The research was led by Hui-Chen Lu, the Gill Professor in the Linda and Jack Gill Center for Biomolecular Science and the Department of Psychological and Brain Sciences, a part of the IU Bloomington College of Arts and Sciences. First author Yousuf Ali, an IU research scientist, and three other members of Lu’s lab conducted the work in collaboration with researchers from the Baylor College of Medicine, Massachusetts Institute of Technology (MIT), Rush University, University of Texas and Harvard University. The results were published in PLOS Biology.
“This study found that NMNAT2, or nicotinamide mononucleotide adenylyl transferase 2, is a key neuronal maintenance factor,” Lu said. “It exerts both an enzyme function to protect neurons from stress caused by over-excitation, and a ‘chaperone’ function, shown for the first time in this study to combat the misfolded proteins encountered by the brain during aging.”

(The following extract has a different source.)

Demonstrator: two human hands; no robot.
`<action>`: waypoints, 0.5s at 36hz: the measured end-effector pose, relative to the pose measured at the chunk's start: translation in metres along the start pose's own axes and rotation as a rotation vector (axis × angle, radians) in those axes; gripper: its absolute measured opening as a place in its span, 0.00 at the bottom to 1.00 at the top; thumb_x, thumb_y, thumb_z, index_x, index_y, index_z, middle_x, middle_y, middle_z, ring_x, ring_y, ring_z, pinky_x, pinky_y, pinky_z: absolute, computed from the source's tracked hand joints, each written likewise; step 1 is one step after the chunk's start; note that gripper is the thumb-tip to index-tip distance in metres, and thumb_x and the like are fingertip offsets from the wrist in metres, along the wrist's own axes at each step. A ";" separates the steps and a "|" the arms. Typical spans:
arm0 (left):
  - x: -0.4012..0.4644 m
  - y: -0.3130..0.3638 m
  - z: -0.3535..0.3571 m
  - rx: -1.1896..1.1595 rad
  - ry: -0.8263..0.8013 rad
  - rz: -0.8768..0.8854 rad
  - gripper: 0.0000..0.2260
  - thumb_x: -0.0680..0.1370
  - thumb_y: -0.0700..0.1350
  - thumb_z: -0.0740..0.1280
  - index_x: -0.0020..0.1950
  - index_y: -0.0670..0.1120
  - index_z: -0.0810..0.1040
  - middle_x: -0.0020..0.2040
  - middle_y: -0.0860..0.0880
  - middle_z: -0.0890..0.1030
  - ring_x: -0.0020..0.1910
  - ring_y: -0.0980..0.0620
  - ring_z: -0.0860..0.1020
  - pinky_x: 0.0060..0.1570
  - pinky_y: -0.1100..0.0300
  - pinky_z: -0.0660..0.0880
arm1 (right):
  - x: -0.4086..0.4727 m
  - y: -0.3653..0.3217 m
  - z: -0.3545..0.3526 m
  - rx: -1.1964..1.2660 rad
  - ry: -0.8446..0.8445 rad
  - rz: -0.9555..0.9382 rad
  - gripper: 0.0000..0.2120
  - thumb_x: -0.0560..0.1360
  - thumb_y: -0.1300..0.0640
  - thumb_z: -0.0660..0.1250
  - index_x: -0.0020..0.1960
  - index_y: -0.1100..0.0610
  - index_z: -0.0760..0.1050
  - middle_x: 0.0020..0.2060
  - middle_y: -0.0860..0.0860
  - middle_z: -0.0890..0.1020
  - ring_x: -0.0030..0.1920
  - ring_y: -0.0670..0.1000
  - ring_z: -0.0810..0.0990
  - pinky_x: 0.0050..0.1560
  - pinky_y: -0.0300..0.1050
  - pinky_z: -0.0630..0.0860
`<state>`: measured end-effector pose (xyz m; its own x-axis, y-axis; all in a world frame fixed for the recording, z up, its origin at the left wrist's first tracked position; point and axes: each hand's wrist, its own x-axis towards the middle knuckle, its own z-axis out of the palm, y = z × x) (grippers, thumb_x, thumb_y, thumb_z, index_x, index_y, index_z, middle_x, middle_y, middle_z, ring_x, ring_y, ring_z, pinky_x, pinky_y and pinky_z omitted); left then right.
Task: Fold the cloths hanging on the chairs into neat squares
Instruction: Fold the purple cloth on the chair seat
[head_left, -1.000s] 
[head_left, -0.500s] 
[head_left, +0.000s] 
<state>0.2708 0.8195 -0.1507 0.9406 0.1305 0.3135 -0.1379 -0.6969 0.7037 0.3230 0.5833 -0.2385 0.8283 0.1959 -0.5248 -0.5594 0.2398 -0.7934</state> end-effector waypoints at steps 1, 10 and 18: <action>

Neurodegenerative disorders are caused by accumulations of proteins inside the brain. Conditions called proteinopathies are caused when proteins misfold and grow “sticky,” forming clumps in the brain called plaques or tangles. NMNAT2 acts as a molecular chaperone, binding to these misfolds to prevent, or even repair, the errors that cause these clumps. Over 600 million people in America alone suffer from neurodegenerative diseases, with Alzheimer’s patients being estimated at factoring in over 500,000 deaths in 2010 alone.
Lu and colleagues established a clinical study in 1997 examining the brains of over 500 elderly people whose cognitive function was tested annually. They found that brains with higher levels of NMNAT2 had a greater resistance to cognitive decline, while lower levels were more likely to develop dementia. These findings suggest that the protein helps preserve the neurons related to learning and memory.
“Maintaining neuronal health is key to preventing neurodegeneration and dementia,” Lu said.
“This is a fresh look at neurodegenerative disorders,” Ali added.
Using such a broad human database, Lu’s team was able to form, and later test, their hypothesis in mice whose brains had been damaged by Tau, a toxic protein associated with disease progression. By increasing the levels of NMNAT2 in the hippocampus, a part of the brain that correlates with learning and memory, they noted significantly lowered levels of Tau.
“Such studies are only possible through multidisciplinary team efforts, and we are extremely grateful for our wonderful collaborators and funding support,” said Lu, who credits the contributions of colleagues including Hugo Bellen and Joshua Shulman at Baylor, David Bennett at Rush and Philip L. De Jager at MIT. “A detailed knowledge of how NMNAT2 maintains neuronal integrity and its role in neuroprotection is critical not only for understanding normal brain function, but also for providing necessary insights to assist in the development of new drugs.”
This study started in Lu’s lab at Baylor College of Medicine and was continued by Ali at IU under Lu’s direction, along with Dena Bakhshizadehmahmoudi and Hunter M. Allen. Additional authors are Bellen, Asante Hatcher, David Li-Kroeger and Shulman of Baylor; Bennett and Lei Yu of Rush University; De Jager, Cristin McCabe and Jishu Xu of MIT; and Nicole Bjorklund and Giulio Taglialatela of University of Texas Medical Branch-Galveston. Jager is also affiliated with Harvard Medical School. Lu joined the Gill Center at IU Bloomington in 2015.
This research was supported in part by the National Institutes of Health and the Robert A. and Renee E. Belfer Family Foundation.